= Five-number summary =

Set of descriptive statistics

The five-number summary is a set of descriptive statistics that provides information about a dataset. It consists of the five most important sample percentiles:
1. the sample minimum (smallest observation)
2. the lower quartile or first quartile
3. the median (the middle value)
4. the upper quartile or third quartile
5. the sample maximum (largest observation)

In addition to the median of a single set of data there are two related statistics called the upper and lower quartiles. If data are placed in order, then the lower quartile is central to the lower half of the data and the upper quartile is central to the upper half of the data. These quartiles are used to calculate the interquartile range, which helps to describe the spread of the data, and determine whether or not any data points are outliers.

In order for these statistics to exist, the observations must be from a univariate variable that can be measured on an ordinal, interval or ratio scale.

==Use and representation==
The five-number summary provides a concise summary of the distribution of the observations. Reporting five numbers avoids the need to decide on the most appropriate summary statistic. The five-number summary gives information about the location (from the median), spread (from the quartiles) and range (from the sample minimum and maximum) of the observations. Since it reports order statistics (rather than, say, the mean) the five-number summary is appropriate for ordinal measurements, as well as interval and ratio measurements.

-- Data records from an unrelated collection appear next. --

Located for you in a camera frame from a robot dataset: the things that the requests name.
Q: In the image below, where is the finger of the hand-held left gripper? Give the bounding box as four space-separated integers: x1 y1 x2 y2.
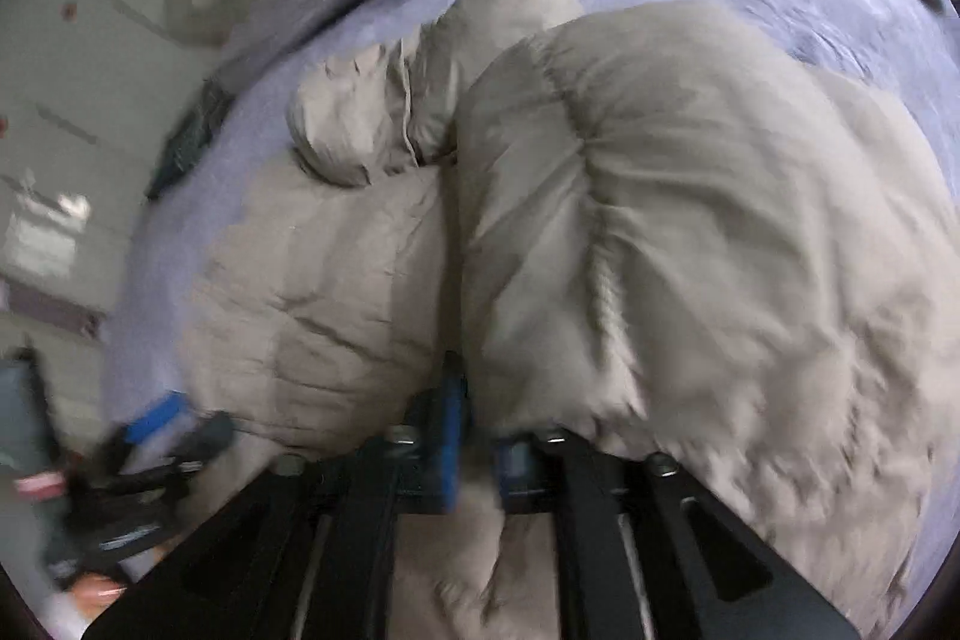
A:
174 410 238 462
122 389 194 447

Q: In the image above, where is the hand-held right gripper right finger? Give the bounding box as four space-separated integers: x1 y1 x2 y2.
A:
491 430 863 640

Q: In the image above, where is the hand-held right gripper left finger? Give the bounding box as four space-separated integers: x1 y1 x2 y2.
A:
82 351 473 640

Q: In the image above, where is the beige puffer jacket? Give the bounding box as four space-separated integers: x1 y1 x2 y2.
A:
176 0 960 640

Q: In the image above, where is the person's left hand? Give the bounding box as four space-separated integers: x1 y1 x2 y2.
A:
64 571 130 611

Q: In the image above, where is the dark patterned cloth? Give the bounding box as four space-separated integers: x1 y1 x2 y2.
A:
145 79 235 200

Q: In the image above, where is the white floor fan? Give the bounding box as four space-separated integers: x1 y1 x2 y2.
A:
163 0 242 46

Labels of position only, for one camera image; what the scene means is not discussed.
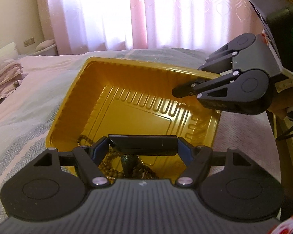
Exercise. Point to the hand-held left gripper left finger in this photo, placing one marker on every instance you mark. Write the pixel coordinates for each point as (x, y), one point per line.
(100, 149)

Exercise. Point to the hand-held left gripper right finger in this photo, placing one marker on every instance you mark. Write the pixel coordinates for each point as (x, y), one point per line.
(184, 150)

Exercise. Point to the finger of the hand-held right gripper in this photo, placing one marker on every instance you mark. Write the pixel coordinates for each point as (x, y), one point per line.
(219, 58)
(210, 85)

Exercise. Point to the black glossy bangle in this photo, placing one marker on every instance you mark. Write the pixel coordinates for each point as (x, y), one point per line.
(144, 145)

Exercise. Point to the yellow plastic tray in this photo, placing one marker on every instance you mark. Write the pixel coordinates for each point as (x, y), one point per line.
(136, 82)

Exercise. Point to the person's right forearm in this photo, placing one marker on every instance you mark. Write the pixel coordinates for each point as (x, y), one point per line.
(279, 103)

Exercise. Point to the pink and grey bedspread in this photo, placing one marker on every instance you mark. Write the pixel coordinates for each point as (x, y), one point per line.
(26, 107)

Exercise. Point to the white bedside table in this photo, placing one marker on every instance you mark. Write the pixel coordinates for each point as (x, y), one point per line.
(47, 52)

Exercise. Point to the folded pink blanket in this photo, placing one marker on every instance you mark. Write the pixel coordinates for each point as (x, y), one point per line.
(3, 78)

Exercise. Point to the pink sheer curtain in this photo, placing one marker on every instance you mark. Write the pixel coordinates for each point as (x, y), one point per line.
(100, 12)

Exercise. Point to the red and white object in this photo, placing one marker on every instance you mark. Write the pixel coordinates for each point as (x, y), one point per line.
(289, 225)

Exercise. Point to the white pillow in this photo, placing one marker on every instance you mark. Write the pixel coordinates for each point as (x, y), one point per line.
(5, 51)

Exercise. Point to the wall socket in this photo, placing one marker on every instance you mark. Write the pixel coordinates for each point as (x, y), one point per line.
(28, 42)

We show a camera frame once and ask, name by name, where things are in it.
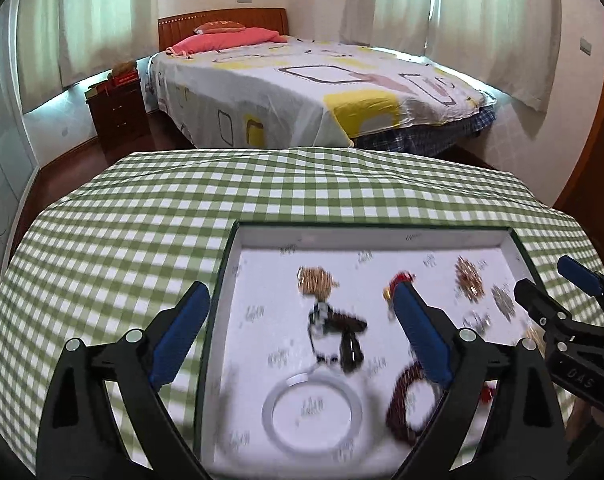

It is possible to quickly compare several sets of observations by comparing their five-number summaries, which can be represented graphically using a boxplot.

In addition to the points themselves, many L-estimators can be computed from the five-number summary, including interquartile range, midhinge, range, mid-range, and trimean.

The five-number summary is sometimes represented as in the following table:

median
| 1st quartile | 3rd quartile |
| Minimum | Maximum |

==Example==
This example calculates the five-number summary for the following set of observations: 0, 0, 1, 2, 63, 61, 27, 13.
These are the number of known moons of each planet in the Solar System as of January 2010.

It helps to put the observations in ascending order: 0, 0, 1, 2, 13, 27, 61, 63. There are eight observations, so the median is the mean of the two middle numbers, (2 + 13)/2 = 7.5. Splitting the observations either side of the median gives two groups of four observations. The median of the first group is the lower or first quartile, and is equal to (0 + 1)/2 = 0.5. The median of the second group is the upper or third quartile, and is equal to (27 + 61)/2 = 44.
The smallest and largest observations are 0 and 63.

So the five-number summary would be 0, 0.5, 7.5, 44, 63.

===Example in R===
It is possible to calculate the five-number summary in the R programming language using the fivenum function. The summary function, when applied to a vector, displays the five-number summary together with the mean (which is not itself a part of the five-number summary). The fivenum uses a different method to calculate percentiles than the summary function.

===Example in Python===
This python example uses the percentile function from the numerical library numpy and works in Python 2 and 3.

import numpy as np

def fivenum(data):
    """Five-number summary."""
    return np.percentile(data, [0, 25, 50, 75, 100], method="midpoint")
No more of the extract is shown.